## EXERCISE:
Report how many lines in the material hold the word "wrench". No other content is required.

## DATA EXTRACT:
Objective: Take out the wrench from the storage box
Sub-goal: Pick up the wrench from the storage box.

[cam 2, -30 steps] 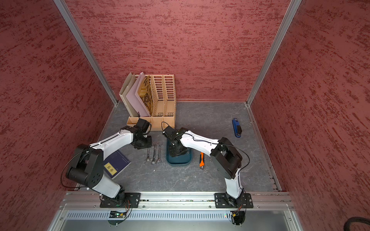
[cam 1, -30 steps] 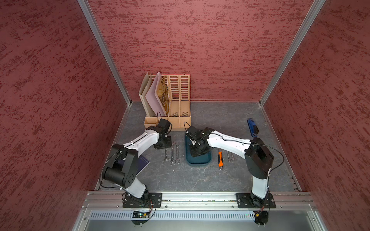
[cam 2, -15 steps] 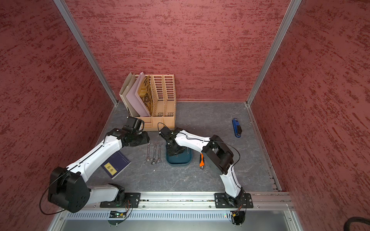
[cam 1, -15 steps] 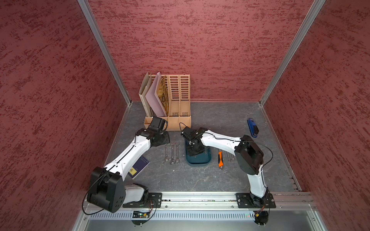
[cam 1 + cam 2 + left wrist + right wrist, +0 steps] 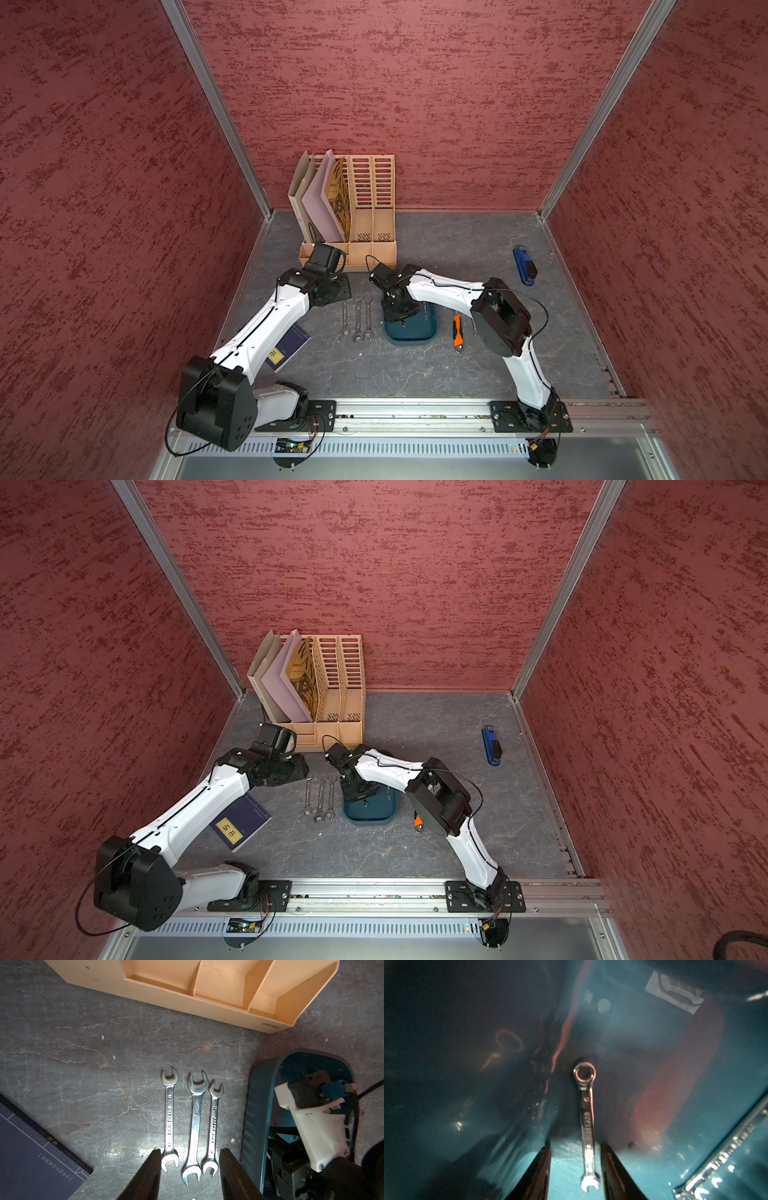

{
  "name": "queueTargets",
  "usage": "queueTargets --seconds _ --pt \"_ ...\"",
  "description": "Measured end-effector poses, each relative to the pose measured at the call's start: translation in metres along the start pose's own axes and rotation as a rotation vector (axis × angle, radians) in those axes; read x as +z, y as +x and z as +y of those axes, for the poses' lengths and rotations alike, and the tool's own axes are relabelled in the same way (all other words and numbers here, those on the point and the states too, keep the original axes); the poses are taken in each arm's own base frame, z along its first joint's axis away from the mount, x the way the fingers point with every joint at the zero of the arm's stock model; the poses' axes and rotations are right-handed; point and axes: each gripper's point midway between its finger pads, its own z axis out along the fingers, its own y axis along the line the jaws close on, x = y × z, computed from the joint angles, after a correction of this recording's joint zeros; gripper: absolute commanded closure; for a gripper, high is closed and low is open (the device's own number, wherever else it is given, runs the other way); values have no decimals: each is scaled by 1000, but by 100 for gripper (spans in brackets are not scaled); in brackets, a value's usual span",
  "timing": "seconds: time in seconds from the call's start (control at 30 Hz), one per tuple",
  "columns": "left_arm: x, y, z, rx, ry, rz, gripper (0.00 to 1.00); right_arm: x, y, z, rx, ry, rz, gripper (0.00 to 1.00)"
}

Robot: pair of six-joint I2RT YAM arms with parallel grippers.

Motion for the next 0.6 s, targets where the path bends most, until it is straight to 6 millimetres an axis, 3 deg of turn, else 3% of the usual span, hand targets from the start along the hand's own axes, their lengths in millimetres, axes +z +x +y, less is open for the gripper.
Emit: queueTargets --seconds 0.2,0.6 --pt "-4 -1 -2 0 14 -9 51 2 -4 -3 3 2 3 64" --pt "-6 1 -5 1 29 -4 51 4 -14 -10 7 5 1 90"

## EXERCISE SOLUTION:
2